Viruscraft

*The studio that led this project is now called Then Try This - you can find more up to date information on Viruscraft on their new website*

Viruscraft began as a Wellcome Trust funded research project combining tangible interfaces, craft and computer games to explore the work of evolutionary biologist Dr. Ben Longdon, who is finding out what determines the ability of a virus to jump into new host species. Viruscraft is now under further development with Dr. Ben Ashby, who has commissioned us to create a multiplayer version - more info on this in the 'What's next' section below.


Click here to play Viruscraft!

If you zoomed in enough, you would see that viruses are geometric structures. These structures are coated with tiny shapes made from proteins. The shapes on the virus fit into similar shapes on the surface of host cells. If they match (a bit like a key fitting into a lock), infection can take place. To avoid infection, hosts evolve to change the shapes on the outside of their cells. To keep up with this change, or to move into a new host species, viruses have to evolve their own surface shapes. In real life this happens all the time, like the bird flu virus mutating to infect humans.

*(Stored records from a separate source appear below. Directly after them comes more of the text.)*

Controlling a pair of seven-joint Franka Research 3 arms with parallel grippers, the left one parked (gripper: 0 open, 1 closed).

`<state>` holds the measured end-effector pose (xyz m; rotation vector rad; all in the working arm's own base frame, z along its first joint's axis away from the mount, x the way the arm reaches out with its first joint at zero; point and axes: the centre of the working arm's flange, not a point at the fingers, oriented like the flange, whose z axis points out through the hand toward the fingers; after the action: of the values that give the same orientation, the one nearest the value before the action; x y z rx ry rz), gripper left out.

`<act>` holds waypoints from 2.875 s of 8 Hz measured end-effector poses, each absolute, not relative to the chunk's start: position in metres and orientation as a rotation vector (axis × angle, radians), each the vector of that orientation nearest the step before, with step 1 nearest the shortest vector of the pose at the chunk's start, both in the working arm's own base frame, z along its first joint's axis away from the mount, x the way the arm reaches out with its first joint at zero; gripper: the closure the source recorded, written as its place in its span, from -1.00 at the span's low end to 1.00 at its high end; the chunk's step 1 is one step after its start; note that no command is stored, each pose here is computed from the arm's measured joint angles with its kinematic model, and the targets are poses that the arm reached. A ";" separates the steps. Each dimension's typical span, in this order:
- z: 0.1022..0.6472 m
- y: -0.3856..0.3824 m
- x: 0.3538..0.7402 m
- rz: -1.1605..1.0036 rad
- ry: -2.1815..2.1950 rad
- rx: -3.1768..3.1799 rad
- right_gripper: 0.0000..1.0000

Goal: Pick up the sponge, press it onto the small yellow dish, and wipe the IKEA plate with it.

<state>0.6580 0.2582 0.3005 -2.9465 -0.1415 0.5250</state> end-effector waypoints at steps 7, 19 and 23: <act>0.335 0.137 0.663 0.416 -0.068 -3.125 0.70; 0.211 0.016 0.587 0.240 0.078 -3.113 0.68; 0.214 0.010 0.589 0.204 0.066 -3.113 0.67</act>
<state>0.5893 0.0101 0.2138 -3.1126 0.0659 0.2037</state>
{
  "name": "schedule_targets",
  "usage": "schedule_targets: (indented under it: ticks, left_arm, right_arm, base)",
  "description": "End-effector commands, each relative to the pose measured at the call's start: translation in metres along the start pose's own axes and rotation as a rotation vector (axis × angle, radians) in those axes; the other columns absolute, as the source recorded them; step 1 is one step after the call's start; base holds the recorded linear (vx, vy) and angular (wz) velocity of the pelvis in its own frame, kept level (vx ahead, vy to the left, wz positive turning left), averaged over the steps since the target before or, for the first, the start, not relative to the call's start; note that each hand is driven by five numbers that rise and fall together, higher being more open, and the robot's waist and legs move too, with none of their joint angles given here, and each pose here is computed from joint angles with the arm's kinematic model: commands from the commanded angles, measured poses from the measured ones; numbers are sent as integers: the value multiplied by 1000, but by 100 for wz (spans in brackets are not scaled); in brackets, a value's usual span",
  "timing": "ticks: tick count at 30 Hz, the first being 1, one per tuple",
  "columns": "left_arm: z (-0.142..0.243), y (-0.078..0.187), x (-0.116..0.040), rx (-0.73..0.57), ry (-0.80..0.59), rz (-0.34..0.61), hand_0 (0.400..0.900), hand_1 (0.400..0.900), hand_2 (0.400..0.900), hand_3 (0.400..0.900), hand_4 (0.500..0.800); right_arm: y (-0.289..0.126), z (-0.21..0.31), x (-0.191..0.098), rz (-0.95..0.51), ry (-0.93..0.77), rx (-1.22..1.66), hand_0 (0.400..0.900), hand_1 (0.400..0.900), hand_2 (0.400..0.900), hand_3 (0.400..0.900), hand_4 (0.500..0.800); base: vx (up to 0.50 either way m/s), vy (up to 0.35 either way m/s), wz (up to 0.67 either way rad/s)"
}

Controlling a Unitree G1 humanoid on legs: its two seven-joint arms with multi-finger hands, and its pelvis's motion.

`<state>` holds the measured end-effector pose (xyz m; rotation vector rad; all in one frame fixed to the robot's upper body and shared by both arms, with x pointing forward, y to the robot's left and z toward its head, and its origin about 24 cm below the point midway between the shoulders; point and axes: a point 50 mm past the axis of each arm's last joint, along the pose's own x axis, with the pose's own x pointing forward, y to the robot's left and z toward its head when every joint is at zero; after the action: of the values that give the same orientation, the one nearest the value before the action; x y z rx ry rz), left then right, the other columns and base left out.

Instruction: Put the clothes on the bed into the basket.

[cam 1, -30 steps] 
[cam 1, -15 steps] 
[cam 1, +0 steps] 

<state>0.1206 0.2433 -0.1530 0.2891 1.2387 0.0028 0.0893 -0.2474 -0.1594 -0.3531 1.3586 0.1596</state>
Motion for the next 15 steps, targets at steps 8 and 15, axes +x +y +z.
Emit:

We designed Viruscraft to allow anyone to explore how viruses evolve and jump between host species - the game is based on real host-parasite evolutionary dynamics. The game is played from the perspective of a virus - players evolve their virus by changing the shapes on its surface. When the shapes on the virus match a host creature on the planet, infection can take place. The aim is to keep your virus alive as long as possible by evolving to infect new hosts. Players must avoid killing off all the host species, or their virus will die too.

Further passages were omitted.